M. Gauthier répond aussi aux arguments théoriques des chercheurs, formulés dans une lettre ouverte ce printemps. «Enlever les notions d'objet ou d'espace culturel n'a pas de véritable incidence concrète. S'ils sont nécessaires à la pratique, alors protéger cette pratique est suffisant. Par exemple, la tire d'érable est située dans l'espace appalachien, pas dans le Grand Nord. Même si on ne mentionne pas l'espace dans la loi, c'est quand même là qu'elle continuera de se pratiquer.»

Si l'espace et les objets ne changent rien, pourquoi fallait-il alors les retirer de la définition internationale du patrimoine immatériel? «C'est un principe de droit. Il faut démontrer la pertinence d'inclure un article, et non le contraire», répond celui qui a déjà travaillé pour la Chaire UNESCO en patrimoine culturel de l'Université Laval. Il ajoute que la notion d'espace culturel pourrait être récupérée par les Premières nations pour leurs revendications territoriales.

Il dénonce le blocage du Parti québécois lors de l'étude du projet de loi en commission parlementaire. La ministre St-Pierre aussi. «Après 20h, on a seulement fait deux articles. Et il y en a 265», lance-t-elle.

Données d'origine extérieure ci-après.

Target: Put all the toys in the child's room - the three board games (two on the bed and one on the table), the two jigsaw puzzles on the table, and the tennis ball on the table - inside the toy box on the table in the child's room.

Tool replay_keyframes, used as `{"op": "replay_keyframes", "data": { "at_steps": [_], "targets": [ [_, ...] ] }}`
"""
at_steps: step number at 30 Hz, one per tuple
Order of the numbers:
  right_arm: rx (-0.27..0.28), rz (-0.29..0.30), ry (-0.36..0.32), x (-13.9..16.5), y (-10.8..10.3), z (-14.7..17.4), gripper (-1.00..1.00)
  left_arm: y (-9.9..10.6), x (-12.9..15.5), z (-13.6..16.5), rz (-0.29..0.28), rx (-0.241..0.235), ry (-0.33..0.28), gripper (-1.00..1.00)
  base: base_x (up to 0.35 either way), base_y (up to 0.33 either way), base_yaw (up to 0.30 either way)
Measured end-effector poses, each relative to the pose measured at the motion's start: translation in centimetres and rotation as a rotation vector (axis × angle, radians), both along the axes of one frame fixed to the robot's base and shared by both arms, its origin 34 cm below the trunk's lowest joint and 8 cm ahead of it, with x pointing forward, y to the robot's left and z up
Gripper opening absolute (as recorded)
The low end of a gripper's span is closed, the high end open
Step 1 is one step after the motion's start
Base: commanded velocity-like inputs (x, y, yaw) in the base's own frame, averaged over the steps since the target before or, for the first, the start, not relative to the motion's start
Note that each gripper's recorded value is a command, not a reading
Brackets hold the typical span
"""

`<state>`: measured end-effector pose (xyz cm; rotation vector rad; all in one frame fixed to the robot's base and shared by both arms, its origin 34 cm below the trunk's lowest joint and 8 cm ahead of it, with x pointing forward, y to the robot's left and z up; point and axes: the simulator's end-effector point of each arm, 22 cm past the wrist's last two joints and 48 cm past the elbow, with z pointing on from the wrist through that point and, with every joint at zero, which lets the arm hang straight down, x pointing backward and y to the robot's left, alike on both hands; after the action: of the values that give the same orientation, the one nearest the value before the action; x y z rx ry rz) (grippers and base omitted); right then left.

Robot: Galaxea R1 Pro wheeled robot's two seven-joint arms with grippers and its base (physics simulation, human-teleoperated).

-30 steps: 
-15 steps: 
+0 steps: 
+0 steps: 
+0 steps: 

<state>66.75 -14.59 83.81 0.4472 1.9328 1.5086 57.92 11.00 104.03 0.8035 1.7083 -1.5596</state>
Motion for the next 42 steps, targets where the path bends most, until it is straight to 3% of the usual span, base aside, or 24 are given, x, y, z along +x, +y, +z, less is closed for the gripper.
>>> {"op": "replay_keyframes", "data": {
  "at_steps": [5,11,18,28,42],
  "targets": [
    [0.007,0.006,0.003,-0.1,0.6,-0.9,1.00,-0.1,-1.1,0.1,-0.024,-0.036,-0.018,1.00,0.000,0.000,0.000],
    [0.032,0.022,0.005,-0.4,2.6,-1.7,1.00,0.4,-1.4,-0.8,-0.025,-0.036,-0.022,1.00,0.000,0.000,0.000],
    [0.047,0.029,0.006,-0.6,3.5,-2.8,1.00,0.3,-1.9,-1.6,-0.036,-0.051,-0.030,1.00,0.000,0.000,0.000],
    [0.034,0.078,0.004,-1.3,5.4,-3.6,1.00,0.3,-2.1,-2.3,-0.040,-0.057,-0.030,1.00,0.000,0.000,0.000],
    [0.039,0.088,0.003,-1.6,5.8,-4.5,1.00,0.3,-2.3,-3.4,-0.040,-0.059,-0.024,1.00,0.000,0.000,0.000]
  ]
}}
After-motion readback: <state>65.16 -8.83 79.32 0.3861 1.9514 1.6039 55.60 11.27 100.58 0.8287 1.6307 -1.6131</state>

Yves-François Blanchet, porte-parole du PQ en matière de Culture, répond que toutes ses interventions portaient «sur le fonds». «Mais s'il faut bloquer le projet de loi, nous sommes prêts à le faire, avoue-t-il. Nous saluons l'ajout de la notion de patrimoine immatériel. Ce qu'on déplore, c'est la définition désuète retenue par la ministre, qui va à l'encontre du consensus scientifique et de la convention de l'UNESCO.»

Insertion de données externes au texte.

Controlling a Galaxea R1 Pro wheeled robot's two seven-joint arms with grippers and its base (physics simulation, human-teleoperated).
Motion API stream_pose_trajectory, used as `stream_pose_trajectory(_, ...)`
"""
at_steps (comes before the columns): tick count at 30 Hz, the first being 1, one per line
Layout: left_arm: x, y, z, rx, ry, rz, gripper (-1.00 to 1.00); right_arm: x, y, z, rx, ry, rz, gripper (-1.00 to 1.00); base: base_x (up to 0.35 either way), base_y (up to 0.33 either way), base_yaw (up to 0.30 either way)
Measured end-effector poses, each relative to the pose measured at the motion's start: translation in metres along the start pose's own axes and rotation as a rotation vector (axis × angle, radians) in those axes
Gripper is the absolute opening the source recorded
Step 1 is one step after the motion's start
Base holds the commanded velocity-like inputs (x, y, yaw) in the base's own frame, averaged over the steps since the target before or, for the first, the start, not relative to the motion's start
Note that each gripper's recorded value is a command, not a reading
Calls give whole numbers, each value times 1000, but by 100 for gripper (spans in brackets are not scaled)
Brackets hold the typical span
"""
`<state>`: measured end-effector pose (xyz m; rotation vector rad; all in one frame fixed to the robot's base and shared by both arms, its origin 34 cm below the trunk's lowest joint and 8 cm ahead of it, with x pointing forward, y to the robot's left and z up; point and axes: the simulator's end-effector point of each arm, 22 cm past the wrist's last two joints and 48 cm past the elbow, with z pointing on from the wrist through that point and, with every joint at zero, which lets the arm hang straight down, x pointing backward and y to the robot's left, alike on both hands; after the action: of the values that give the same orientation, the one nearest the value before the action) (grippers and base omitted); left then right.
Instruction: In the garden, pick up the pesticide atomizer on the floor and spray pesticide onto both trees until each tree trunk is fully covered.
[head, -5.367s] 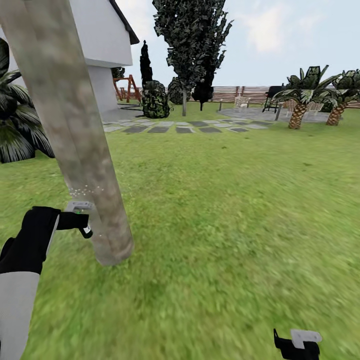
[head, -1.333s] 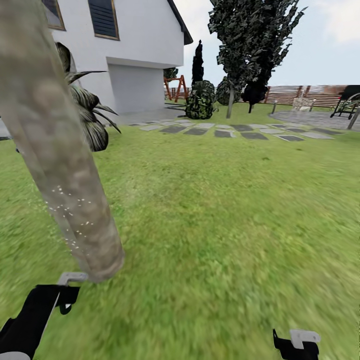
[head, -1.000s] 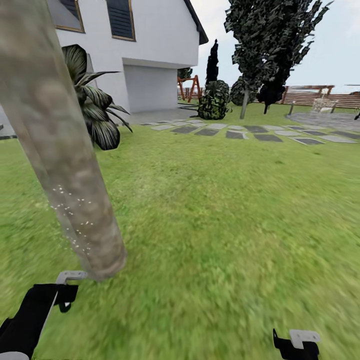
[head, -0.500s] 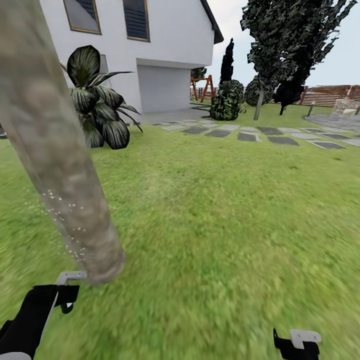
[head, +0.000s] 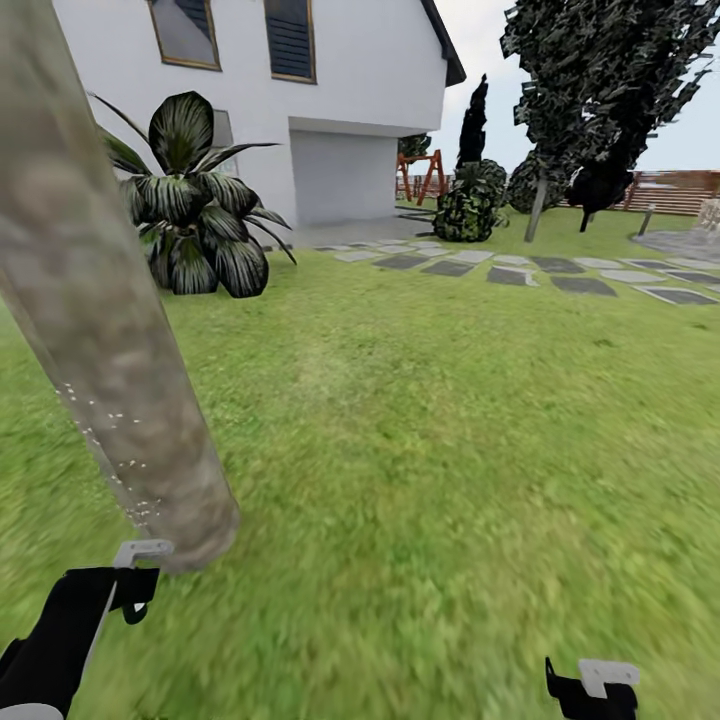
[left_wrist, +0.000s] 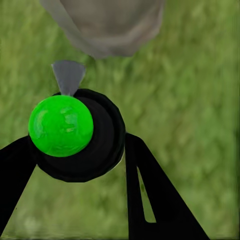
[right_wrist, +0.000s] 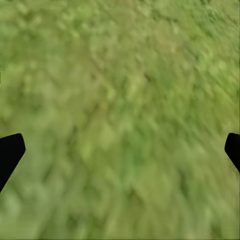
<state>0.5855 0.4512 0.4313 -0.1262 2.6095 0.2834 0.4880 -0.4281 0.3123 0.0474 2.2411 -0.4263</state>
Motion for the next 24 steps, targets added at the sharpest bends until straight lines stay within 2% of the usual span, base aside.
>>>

Pas seulement le patrimoine immatériel

Le projet de loi 82 ne traite pas seulement du patrimoine immatériel. On y protège les autres formes de patrimoine, comme le paysage culturel patrimonial ou le patrimoine religieux. On statue que les propriétaires de biens patrimoniaux devront désormais «prendre les mesures nécessaires» pour préserver le patrimoine. Les pénalités seront plus sévères. Québec créera aussi une équipe d'inspecteurs dotés d'un pouvoir d'enquête.